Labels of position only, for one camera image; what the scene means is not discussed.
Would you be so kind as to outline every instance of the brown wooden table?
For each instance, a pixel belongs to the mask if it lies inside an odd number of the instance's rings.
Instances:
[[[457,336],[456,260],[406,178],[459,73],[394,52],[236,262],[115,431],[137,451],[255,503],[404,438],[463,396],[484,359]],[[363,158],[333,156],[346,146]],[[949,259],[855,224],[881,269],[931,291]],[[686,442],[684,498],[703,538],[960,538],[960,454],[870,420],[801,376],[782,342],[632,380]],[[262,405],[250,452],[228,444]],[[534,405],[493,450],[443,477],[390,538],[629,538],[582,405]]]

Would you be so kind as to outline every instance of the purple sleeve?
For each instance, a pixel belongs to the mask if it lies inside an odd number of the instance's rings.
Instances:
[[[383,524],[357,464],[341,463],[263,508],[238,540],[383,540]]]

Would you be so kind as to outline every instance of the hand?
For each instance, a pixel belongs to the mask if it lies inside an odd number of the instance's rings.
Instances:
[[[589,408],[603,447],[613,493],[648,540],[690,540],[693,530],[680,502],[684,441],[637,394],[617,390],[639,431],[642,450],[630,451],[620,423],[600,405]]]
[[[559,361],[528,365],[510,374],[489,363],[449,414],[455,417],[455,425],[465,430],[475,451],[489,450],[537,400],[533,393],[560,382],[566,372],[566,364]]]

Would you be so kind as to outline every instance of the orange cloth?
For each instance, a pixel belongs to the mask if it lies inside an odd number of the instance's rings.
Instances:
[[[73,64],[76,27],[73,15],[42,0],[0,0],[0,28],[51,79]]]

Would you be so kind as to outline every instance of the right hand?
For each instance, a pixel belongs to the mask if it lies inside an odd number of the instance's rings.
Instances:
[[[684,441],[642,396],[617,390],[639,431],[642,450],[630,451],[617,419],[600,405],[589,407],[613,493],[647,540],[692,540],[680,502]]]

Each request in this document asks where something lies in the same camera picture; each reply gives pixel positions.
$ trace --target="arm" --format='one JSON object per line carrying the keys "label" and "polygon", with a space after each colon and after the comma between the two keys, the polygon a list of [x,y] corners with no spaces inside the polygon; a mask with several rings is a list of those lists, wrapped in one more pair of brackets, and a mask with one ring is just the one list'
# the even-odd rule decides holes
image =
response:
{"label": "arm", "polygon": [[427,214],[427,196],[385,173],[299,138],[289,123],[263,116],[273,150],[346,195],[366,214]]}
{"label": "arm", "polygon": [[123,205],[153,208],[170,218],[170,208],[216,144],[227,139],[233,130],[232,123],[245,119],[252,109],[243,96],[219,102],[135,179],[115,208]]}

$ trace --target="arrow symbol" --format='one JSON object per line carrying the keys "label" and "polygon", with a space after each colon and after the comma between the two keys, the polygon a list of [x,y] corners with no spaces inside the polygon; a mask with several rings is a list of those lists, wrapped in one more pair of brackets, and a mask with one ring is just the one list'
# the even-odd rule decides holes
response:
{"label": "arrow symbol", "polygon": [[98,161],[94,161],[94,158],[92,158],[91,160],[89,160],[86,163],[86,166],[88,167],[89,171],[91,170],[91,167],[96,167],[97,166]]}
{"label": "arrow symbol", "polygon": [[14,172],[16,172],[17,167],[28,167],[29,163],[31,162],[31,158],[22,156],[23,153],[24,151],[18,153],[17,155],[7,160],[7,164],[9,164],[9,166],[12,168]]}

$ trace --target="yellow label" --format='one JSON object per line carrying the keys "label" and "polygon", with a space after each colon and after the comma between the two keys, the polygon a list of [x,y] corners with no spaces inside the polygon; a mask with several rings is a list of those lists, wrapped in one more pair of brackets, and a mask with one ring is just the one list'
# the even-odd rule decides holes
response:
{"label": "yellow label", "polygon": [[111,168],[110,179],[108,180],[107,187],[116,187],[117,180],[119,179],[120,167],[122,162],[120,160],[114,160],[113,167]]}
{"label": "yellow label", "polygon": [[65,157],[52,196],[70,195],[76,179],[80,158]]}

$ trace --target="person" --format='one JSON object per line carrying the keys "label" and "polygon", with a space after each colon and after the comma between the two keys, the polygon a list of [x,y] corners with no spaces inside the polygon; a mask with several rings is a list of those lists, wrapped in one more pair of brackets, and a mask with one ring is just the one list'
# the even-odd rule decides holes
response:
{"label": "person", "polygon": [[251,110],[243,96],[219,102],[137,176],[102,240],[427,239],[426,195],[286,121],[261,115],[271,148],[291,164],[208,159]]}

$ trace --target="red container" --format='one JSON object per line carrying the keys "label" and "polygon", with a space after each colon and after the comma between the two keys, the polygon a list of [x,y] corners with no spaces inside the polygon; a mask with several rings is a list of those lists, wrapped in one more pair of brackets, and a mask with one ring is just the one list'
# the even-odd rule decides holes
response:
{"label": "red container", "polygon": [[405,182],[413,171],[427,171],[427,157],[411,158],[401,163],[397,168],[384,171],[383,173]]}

####

▶ TASK DESCRIPTION: Copy out, from the material above, each line in which the string "kind" is found.

▶ ANSWER FOR THE TASK:
Would you be so kind as to outline every instance of the brown wooden table?
Would you be so kind as to outline every instance of the purple sleeve?
Would you be so kind as to outline every instance of the hand?
Would you be so kind as to outline every instance of the orange cloth?
Would you be so kind as to outline every instance of the right hand?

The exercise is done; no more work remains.